» **GOAL OF THE EXERCISE**
The output is the lines below from the one with "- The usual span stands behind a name" through the one with "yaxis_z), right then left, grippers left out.", both included, printed exactly and with no other line.

[Dataset items]
· · · ·

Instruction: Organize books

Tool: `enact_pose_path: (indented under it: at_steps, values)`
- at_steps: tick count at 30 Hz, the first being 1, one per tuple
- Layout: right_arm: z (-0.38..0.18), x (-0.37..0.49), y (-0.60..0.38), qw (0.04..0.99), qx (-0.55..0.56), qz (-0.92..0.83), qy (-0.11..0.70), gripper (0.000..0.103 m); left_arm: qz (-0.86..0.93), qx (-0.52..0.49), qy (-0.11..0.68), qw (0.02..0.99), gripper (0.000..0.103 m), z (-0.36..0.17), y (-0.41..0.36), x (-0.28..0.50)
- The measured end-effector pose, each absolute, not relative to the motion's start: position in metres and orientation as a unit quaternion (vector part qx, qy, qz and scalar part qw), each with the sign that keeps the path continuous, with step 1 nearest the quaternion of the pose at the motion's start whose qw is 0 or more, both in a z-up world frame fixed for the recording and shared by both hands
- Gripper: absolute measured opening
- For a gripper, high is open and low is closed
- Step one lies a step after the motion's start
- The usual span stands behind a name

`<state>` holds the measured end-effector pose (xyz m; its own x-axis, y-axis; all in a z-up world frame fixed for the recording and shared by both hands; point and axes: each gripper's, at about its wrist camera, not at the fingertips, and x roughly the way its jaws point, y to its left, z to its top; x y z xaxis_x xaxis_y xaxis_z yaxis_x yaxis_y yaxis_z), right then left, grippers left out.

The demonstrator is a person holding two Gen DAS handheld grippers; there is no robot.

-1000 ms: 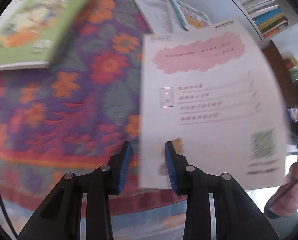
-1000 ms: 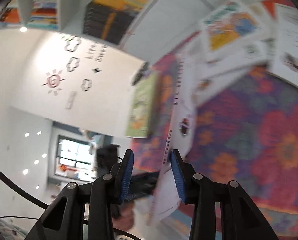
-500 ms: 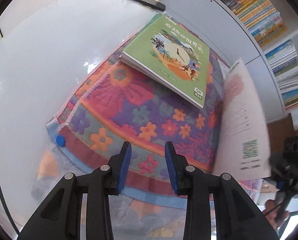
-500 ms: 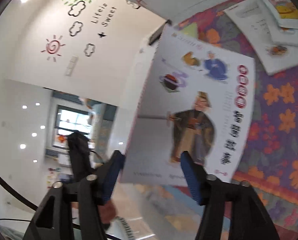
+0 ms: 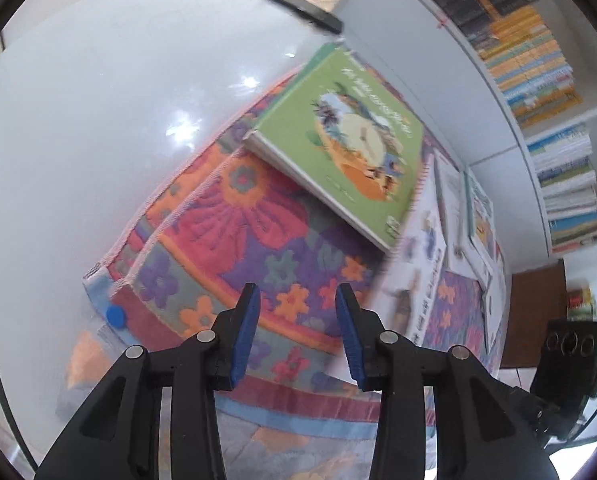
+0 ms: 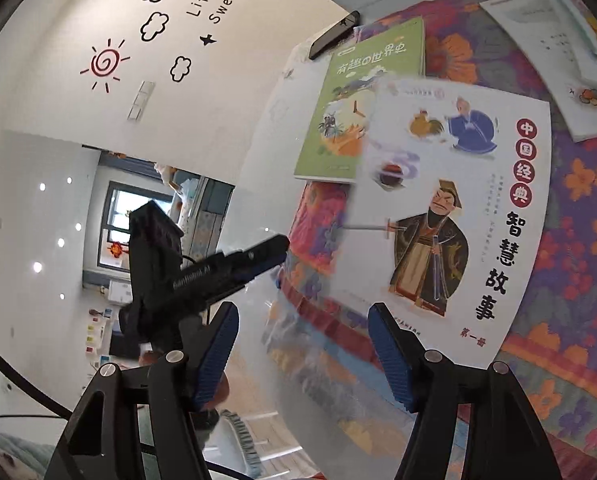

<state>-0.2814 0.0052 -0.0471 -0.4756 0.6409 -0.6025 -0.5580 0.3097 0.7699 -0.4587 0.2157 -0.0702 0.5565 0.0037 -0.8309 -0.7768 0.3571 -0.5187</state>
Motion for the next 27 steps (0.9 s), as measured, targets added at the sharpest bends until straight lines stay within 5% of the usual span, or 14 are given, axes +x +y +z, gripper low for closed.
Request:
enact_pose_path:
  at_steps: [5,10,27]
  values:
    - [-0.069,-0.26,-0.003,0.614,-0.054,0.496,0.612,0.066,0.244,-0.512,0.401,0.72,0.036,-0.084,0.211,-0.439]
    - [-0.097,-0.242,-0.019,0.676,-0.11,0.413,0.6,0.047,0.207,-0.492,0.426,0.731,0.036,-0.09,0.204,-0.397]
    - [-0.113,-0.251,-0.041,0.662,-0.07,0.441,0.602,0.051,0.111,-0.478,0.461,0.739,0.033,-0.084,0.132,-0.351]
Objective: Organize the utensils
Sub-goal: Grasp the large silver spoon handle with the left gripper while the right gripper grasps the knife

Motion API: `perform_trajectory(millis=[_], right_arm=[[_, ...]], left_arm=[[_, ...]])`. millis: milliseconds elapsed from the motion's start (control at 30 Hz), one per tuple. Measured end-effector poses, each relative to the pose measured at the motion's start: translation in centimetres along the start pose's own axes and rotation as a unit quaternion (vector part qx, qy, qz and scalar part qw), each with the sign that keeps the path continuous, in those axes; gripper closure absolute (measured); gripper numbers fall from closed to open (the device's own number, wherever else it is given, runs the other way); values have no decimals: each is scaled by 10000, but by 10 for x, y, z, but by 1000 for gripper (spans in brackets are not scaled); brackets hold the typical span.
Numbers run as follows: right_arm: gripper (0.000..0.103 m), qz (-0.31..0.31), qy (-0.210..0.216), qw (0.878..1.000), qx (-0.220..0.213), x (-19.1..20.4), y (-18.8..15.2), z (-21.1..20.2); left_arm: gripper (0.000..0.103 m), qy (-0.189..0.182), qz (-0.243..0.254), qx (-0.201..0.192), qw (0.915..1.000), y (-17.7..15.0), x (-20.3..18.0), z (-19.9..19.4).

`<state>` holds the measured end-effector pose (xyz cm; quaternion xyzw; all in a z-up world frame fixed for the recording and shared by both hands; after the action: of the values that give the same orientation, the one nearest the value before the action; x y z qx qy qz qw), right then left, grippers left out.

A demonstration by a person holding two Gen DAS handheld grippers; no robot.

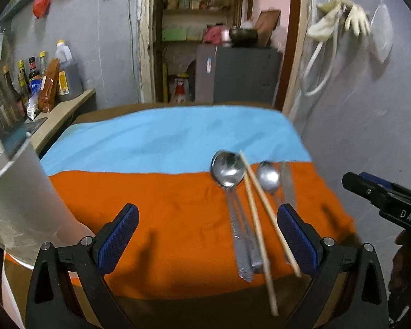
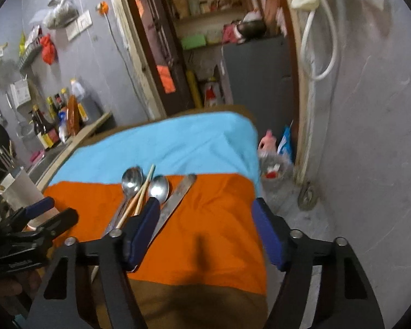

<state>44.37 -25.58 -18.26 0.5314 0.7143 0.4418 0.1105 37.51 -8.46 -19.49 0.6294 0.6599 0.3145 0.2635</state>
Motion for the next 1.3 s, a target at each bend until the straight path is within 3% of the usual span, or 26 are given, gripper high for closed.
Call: perform_trajectory(millis=[100,300,400,1000,1100,1233,1300], right_arm=[[48,-2,80,9998,171,1,-6,16],[59,13,211,9984,532,5,-12,47],[59,53,290,9980,562,8,-10,54],[60,149,249,9961,829,7,-13,66],[60,132,232,9960,855,8,-10,70],[60,31,151,9956,924,14,-8,76],[60,-78,42,9950,993,16,-7,79]], left_arm=[[10,24,50,128,9999,-6,-1,14],[46,-47,227,642,9977,-20,-6,39],[47,-117,240,939,9952,-28,-7,50],[51,120,574,1093,9923,-7,-4,82],[79,-3,772,1019,9918,-7,-4,77],[93,-60,746,1017,9920,-12,1,70],[95,-3,605,1044,9927,-14,5,69]])
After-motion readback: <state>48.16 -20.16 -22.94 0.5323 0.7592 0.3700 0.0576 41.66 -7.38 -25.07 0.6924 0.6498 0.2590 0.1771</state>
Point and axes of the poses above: each gripper's, at about its wrist camera, not at the fingertips, and z roughly the way its jaws point, x to its left, y to its top, the point moved 9 cm from there along z, roughly the way its jaws point, and after that the axes turned 8 degrees about y, right-handed, at the moved point
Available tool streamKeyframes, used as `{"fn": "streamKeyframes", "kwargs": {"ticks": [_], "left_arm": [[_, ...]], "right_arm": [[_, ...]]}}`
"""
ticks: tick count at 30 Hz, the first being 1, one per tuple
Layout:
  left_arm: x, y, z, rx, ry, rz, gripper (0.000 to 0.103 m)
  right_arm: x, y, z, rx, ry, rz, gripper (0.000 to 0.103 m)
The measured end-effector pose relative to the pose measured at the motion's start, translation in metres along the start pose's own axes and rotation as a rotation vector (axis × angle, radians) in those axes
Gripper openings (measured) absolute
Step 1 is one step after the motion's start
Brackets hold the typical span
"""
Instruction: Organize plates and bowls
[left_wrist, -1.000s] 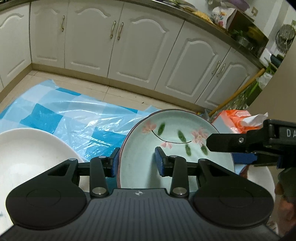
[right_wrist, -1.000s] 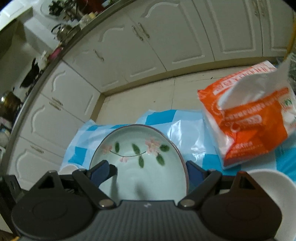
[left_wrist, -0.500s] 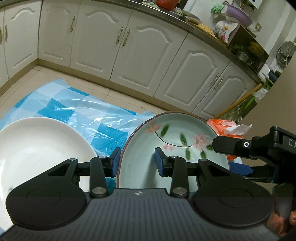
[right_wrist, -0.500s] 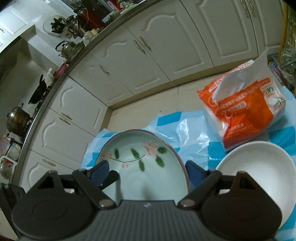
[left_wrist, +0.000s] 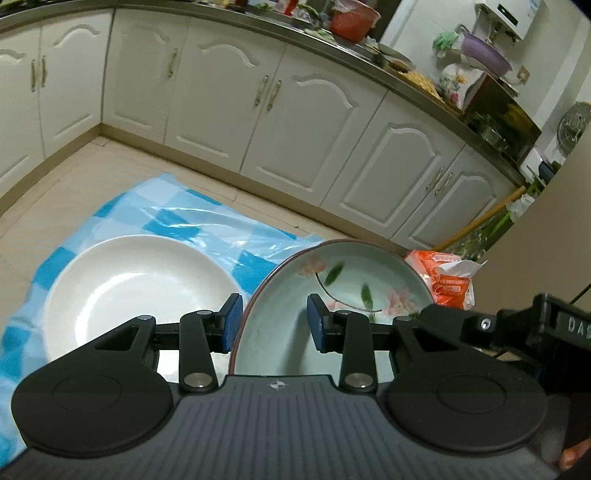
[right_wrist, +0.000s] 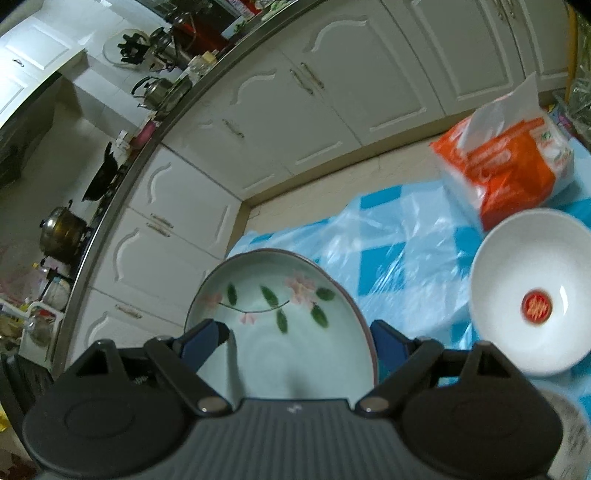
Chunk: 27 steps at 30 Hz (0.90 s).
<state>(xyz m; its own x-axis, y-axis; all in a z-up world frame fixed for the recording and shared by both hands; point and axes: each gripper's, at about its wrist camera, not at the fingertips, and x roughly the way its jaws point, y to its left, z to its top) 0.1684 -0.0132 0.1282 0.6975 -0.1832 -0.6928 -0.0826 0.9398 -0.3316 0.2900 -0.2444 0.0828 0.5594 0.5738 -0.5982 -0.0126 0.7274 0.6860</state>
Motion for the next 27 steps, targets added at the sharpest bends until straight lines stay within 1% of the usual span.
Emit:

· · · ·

» **THE COMPLETED TASK**
- The usual span stands behind a name

`<state>` holds the measured end-effector pose (xyz m; its own x-axis, y-axis; all in a z-up world frame fixed for the recording and shared by both hands; point and axes: each gripper's, at about its wrist camera, not at the fingertips, and x roughly the way its jaws point, y to its left, z to its top; x y z xaxis_x xaxis_y xaxis_z yaxis_x yaxis_y yaxis_z), right then left, grippers left out.

The required output has been supplied.